WHAT IS BEING ASKED: Both the line below containing "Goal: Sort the" and the line containing "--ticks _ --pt", along with every line between them, should be repeated exactly; no other line belongs in the answer.

SOURCE DATA:

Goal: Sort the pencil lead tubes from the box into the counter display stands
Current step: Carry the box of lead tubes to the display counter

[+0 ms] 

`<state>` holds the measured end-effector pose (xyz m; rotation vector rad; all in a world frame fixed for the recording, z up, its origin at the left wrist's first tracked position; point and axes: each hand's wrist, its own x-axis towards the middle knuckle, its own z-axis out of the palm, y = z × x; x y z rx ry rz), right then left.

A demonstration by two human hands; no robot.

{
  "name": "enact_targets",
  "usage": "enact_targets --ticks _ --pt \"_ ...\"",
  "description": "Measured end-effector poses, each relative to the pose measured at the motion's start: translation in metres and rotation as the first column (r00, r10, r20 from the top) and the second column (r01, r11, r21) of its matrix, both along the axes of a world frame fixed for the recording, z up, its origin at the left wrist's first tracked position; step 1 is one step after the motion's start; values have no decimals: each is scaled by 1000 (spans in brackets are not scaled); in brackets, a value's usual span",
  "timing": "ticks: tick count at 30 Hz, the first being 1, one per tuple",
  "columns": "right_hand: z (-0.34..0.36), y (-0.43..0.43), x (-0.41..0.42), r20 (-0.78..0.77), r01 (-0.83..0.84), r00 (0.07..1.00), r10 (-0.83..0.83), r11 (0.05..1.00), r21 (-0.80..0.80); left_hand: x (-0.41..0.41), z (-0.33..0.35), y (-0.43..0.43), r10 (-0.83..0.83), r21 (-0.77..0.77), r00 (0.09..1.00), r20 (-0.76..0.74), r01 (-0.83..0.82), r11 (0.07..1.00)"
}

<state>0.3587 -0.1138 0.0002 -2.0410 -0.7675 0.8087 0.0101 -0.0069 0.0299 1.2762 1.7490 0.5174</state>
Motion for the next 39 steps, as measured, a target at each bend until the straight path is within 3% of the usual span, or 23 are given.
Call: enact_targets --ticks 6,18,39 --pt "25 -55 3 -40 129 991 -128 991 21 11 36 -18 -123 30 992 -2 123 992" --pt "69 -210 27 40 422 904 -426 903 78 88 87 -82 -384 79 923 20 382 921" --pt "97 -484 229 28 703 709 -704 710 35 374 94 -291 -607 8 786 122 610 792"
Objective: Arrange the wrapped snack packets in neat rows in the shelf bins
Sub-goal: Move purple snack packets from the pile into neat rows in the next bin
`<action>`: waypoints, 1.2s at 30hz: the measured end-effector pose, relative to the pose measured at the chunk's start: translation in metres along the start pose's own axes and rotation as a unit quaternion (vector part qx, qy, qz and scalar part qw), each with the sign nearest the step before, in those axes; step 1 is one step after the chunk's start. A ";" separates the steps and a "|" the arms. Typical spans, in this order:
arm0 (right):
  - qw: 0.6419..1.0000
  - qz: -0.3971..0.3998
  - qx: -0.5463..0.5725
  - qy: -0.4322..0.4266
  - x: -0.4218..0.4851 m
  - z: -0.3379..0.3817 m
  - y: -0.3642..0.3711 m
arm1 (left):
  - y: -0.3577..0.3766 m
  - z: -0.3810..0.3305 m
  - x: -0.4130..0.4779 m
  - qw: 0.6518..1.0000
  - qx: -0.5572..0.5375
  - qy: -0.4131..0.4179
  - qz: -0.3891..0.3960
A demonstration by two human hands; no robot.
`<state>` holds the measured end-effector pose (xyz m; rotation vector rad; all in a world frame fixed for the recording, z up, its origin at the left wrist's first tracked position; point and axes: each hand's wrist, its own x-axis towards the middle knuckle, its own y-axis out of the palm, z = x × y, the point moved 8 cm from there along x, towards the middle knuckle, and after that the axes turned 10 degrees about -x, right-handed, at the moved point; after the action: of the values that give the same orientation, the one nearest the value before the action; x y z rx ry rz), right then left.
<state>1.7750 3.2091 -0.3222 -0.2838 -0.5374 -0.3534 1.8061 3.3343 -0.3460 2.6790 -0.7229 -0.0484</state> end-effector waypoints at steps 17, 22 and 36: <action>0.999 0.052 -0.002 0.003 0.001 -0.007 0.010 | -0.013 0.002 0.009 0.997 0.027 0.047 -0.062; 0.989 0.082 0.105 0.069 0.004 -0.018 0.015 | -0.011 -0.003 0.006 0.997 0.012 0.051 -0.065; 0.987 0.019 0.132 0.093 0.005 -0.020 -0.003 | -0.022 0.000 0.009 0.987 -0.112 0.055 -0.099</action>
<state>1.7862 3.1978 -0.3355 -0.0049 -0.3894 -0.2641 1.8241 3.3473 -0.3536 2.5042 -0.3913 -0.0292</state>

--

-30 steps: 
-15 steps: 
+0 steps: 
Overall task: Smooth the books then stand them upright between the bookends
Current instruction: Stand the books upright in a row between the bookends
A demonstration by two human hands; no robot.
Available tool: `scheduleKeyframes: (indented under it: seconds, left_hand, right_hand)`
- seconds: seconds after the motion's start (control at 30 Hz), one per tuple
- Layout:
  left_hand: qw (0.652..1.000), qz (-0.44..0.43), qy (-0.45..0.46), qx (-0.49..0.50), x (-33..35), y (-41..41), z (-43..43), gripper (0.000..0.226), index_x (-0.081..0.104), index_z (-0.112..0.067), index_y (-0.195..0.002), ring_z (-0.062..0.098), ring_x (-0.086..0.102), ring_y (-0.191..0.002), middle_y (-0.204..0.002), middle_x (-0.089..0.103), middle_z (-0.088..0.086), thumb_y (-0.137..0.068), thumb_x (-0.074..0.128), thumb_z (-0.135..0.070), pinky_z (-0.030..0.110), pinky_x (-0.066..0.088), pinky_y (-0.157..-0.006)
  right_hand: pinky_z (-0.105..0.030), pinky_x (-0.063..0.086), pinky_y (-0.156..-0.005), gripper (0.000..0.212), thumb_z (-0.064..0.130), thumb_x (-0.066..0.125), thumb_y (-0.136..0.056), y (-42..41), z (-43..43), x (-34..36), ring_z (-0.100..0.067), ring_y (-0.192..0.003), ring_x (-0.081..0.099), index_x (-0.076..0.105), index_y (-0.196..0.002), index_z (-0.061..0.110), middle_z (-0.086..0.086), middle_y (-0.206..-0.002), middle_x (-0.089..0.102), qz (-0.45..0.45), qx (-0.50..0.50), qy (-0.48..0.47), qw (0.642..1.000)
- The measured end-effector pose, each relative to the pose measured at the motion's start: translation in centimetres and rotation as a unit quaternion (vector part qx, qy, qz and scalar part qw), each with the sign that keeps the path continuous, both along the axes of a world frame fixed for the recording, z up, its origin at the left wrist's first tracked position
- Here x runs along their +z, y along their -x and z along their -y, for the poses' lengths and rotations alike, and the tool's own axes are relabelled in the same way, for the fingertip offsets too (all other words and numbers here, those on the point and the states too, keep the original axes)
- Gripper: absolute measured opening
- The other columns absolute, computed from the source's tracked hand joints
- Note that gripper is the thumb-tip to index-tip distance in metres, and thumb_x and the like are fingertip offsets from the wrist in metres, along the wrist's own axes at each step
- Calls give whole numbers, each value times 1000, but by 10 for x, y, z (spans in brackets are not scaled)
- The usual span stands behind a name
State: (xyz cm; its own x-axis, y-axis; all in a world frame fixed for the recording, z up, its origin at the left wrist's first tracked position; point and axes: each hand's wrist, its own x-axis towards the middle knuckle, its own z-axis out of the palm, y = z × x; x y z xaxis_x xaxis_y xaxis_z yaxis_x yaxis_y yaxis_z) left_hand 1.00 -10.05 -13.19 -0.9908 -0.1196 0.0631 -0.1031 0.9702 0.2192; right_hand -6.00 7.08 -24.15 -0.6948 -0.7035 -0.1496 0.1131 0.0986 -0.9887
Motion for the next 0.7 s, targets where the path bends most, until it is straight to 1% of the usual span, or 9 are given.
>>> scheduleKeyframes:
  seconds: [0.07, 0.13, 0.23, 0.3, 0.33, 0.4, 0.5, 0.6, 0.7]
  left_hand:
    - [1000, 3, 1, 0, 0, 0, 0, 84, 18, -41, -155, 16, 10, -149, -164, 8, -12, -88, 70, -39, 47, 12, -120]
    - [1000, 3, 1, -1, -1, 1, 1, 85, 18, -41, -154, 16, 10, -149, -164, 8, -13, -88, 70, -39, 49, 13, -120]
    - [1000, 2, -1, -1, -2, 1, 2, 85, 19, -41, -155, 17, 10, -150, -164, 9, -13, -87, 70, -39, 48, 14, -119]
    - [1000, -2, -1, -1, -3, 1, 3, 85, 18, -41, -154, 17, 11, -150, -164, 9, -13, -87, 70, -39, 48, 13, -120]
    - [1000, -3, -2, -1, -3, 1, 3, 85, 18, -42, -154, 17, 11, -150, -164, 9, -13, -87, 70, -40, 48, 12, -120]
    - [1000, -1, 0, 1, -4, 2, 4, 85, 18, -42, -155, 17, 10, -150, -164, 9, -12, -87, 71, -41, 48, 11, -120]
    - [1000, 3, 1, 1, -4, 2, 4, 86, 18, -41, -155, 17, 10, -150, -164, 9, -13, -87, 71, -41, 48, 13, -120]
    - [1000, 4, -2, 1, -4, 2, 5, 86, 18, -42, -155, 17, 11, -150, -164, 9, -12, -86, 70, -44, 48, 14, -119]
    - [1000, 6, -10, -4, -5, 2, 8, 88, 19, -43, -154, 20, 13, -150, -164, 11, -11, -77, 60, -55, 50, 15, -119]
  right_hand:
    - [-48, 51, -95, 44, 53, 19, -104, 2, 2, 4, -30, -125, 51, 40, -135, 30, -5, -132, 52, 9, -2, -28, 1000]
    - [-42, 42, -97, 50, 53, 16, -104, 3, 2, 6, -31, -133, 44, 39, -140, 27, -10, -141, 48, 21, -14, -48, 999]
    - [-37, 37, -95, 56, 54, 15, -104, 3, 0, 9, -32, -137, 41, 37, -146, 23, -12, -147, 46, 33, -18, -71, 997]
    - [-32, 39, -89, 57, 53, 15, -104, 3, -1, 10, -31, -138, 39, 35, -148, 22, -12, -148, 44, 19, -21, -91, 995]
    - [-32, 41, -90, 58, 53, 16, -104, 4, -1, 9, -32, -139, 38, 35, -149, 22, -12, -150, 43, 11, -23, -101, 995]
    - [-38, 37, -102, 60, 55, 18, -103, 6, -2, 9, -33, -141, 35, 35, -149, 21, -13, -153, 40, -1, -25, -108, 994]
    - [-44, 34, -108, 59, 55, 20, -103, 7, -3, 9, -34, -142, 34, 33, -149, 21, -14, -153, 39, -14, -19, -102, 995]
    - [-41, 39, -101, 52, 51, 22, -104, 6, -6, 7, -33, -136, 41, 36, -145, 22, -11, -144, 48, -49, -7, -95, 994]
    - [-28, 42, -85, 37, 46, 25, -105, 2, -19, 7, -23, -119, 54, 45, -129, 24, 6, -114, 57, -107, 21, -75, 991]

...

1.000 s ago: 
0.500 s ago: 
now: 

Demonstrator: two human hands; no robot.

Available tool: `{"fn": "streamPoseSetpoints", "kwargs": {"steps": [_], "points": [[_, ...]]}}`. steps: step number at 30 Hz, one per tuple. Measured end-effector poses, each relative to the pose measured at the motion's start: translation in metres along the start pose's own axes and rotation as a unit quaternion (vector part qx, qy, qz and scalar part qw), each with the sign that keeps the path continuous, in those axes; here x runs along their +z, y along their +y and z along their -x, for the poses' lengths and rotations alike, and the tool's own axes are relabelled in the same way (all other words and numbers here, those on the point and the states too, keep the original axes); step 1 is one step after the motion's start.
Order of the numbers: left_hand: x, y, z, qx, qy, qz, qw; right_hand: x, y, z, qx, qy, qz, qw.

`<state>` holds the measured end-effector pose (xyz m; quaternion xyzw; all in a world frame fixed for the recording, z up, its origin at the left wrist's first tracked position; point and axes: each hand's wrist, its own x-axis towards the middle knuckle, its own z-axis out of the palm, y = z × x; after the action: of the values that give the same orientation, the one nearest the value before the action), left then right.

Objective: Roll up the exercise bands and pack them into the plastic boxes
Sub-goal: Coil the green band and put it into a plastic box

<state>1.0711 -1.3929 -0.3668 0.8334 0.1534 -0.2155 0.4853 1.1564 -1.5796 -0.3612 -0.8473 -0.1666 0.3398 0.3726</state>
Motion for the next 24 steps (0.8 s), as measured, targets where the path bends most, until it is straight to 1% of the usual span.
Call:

ANSWER FOR THIS EXERCISE:
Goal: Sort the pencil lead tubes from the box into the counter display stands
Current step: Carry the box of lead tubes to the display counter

[+0 ms] 

`<state>` holds the measured end-effector pose (xyz m; rotation vector rad; all in a world frame fixed for the recording, z up, its origin at the left wrist's first tracked position; point and axes: each hand's wrist, its own x-axis towards the middle knuckle, its own z-axis out of the palm, y = z × x; x y z rx ry rz), right then left.

A demonstration by two human hands; no robot.

{
  "name": "enact_targets",
  "usage": "enact_targets --ticks _ --pt \"_ ...\"",

The output is finished.